On the one year anniversary of this blog I will be able to say that I was once a blond, redhead, blackhead, pinkhead, bluehead, purplehead, etc. I think that's pretty cool, and who knows? Perhaps I will find a new self-identity along the way. I might just LOVE being a purplehead. (it could happen - let's just hope I don't end up looking too freakish)

At dinner last night my son Nicholas mentioned that crazy hair might negatively impact my professional life. Business in other words. I will be considering his concerns and will make a final decision about my year-long crazy hair experiment resolution some time soon. Rest assured that should I decide to do this thing I will generate photographic proof blog about it.

I realize this is a very unusual new years resolution - but is it crazy or what? And, do you think that it will negatively impact my credibility and/or business?

--Shella

Okay, okay, I'll give this thing a try!



Hello everyone:

This is me, and I've decided to give this blogging thing a try. It feels risky, so naturally I wanted to really go out on a limb and share the good, the bad and the ugly. Hence the title, "Shella Uncut".

I will post on a variety of topics. You'll get politics, state and federal budget stuff, disability-related posts, affordable housing information, and since I am a gadget geek, you get a lot of that also. Be prepared to read posts that reflect my raw, gut reaction. Some of will be politically incorrect. I will probably curse relatively frequently.
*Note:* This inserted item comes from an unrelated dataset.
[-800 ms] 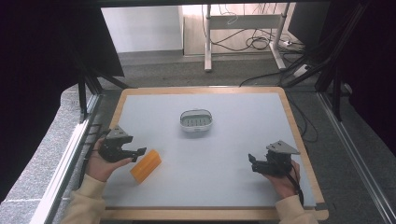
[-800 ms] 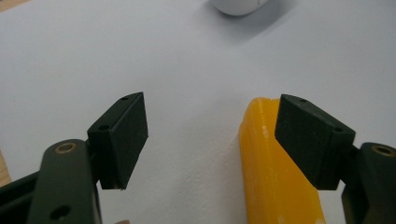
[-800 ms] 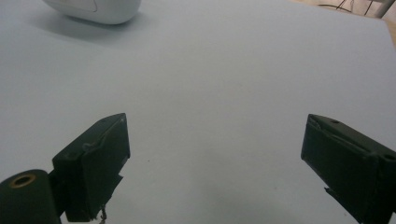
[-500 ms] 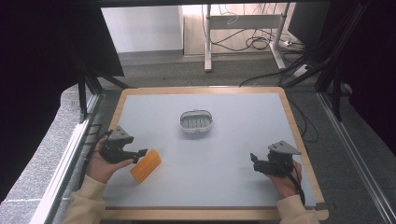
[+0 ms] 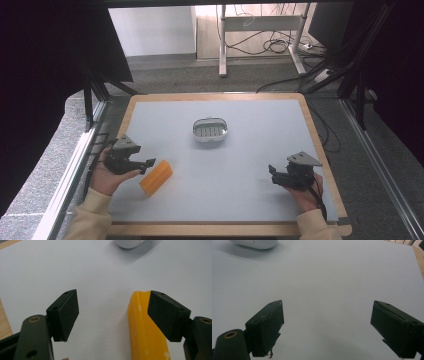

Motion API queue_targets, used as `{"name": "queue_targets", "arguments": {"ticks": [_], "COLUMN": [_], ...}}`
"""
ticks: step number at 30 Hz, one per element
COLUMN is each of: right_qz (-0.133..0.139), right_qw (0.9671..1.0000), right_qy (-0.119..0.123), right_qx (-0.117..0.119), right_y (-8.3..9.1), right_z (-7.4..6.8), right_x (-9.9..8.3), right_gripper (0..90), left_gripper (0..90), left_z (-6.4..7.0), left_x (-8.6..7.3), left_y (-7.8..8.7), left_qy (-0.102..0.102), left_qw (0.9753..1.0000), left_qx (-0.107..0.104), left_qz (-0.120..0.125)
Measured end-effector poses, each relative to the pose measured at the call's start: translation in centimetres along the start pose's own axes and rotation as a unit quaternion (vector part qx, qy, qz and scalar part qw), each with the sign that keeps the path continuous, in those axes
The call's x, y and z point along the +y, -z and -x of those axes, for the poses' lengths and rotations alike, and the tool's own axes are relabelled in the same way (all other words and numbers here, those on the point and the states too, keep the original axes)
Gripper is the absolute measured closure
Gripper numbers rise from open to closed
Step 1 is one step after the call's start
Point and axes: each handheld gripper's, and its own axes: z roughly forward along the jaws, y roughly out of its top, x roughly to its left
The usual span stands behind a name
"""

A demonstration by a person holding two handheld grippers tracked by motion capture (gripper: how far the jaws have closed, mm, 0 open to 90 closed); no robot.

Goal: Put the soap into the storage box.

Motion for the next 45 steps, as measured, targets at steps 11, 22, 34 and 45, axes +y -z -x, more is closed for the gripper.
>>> {"name": "queue_targets", "arguments": {"ticks": [11, 22, 34, 45], "right_qz": [-0.004, -0.004, -0.005, -0.008], "right_qw": [1.0000, 1.0000, 1.0000, 1.0000], "right_qy": [0.002, -0.002, -0.001, 0.003], "right_qx": [-0.001, -0.002, -0.005, -0.005], "right_y": [0.0, 0.0, -0.1, -0.2], "right_z": [-0.1, -0.1, -0.1, -0.2], "right_x": [0.0, 0.0, -0.1, -0.1], "right_gripper": [12.1, 12.4, 12.3, 12.3], "left_gripper": [25.8, 25.6, 25.2, 24.0], "left_z": [0.0, 1.0, 1.9, 3.3], "left_x": [0.1, 1.0, 1.3, 1.6], "left_y": [0.7, 1.5, 1.0, 0.1], "left_qy": [0.007, -0.003, -0.008, -0.020], "left_qw": [0.9999, 0.9999, 0.9993, 0.9981], "left_qx": [-0.009, -0.016, -0.027, -0.030], "left_qz": [0.004, -0.001, -0.024, -0.049]}}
I also read some amazing blogs, and I hope to share some of that with you as well -- both by quote and by link.

In the blog set up, I've allowed anyone to post comments on this blog with me moderating it. I sincerely hope my skin is thick enough. I reserve the right to change this setting if it proves to have been ill-considered.

I have some interesting friends and I hope to get them to contribute and post as well. We'll see how it goes.

I have a lot to share, so I expect after a time you'll see a ton of links on the side bar.

I think that I am about done with my first blog post folks, so let's get this party started!